Punching people who disagree with you is not very persuasive (It is, however, intellectually honest and can’t be considered a logical fallacy!) I would have just called the team “The Hatchets.”
They’ve decided to follow Cleveland’s lead. They’re going with Guardians.
Can’t wait to see them have a Guardians of the Galaxy promo…
As far as the worst logo of the year, the company that designed it is called Pentagram… Probably not a company that any spiritual person should be associated with on name alone.
Pentagram has been the world’s foremost graphic design firm for about half a century now.
I’ll take “Soulless Advertising” for 200. ;-)
It’s cancelled out by using Cross brand pens in the office.
I always wondered what Mr.

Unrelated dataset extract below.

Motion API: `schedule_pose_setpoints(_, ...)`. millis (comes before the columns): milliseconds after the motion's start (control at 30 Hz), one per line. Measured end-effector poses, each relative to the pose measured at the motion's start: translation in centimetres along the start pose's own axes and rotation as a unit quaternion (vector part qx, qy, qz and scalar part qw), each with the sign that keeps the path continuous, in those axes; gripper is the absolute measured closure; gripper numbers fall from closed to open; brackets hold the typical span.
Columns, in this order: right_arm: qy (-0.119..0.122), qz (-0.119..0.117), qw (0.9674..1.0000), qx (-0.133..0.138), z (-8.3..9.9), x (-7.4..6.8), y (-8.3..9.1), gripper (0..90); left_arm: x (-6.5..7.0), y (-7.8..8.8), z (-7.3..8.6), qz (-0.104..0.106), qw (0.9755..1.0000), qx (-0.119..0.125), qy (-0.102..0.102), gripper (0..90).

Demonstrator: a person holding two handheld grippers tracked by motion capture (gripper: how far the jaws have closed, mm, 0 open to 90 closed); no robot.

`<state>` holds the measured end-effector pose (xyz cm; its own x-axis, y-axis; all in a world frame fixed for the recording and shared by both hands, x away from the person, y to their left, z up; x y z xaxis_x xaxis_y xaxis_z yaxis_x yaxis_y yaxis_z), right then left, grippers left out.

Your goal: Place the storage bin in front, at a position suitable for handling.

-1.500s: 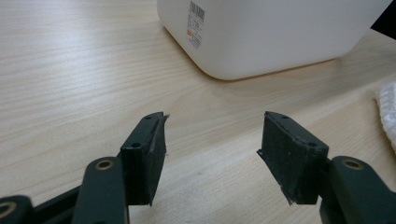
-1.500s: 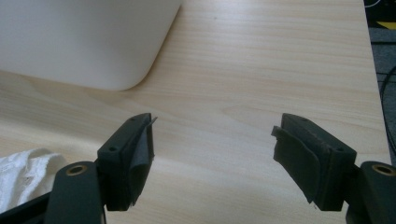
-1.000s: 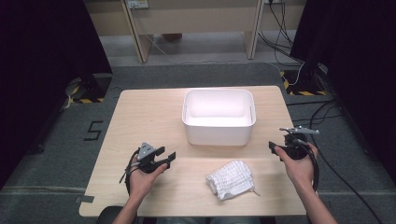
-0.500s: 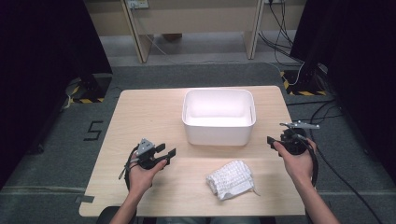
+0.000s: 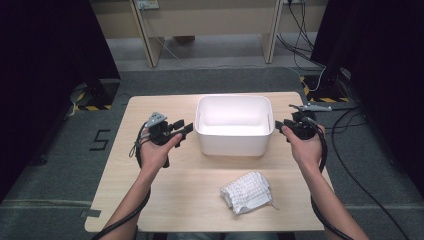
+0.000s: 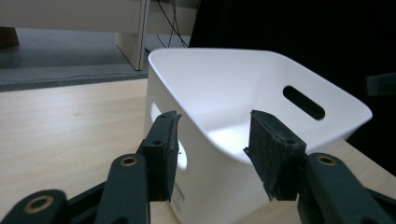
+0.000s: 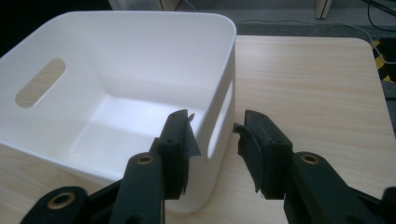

Met did during the offseason. That wasn’t what I would have guessed, though.
Even more shocking is Mr. Met’s OnlyFans account and the many uses he has for baseball rubbing mud.
I really like the bound pockets on these uniforms, it’s such a nice way to finish them. Bound buttonholes also exist, usually on really nice garments.
Who knew that one of our uni readers would actually have a pair of Duke Snider game used pants? And all the other evidence of uni pants pockets now coming out of the woodwork. It’s sort of like when you buy a new car and then realize every third car on the road is the same model. You can’t not notice it! I’ve definitely enjoyed this rabbit hole and am anxious for baseball season to start now.
As a Calgarian who resides in the Blackfoot minor hockey area, I really don’t understand why they’re changing the name of the hockey association? The Blackfoot are one of the nations in this area, and our city has many many streets and other things named after these nations. Just off the top of my head we have Deerfoot Trail, Blackfoot Trail, Stoney Trail, T’suu T’ina Trail. Just to name a few. And there are several hockey associations named after Treaty 7 bands/Chiefs.
I think dropping the Chief name is reasonable, but the Blackfoot association name being dropped seems like change just for the sake of change. Blackfoot is a name honoring one of those nations. Much like the Crowfoot Hockey Association is named after Chief Crowfoot of the Blackfoot nation who agreed to Treaty 7.
I really like the bound pockets on these uniforms, it’s such a nice way to finish them. Bound buttonholes also exist, usually on really nice garments.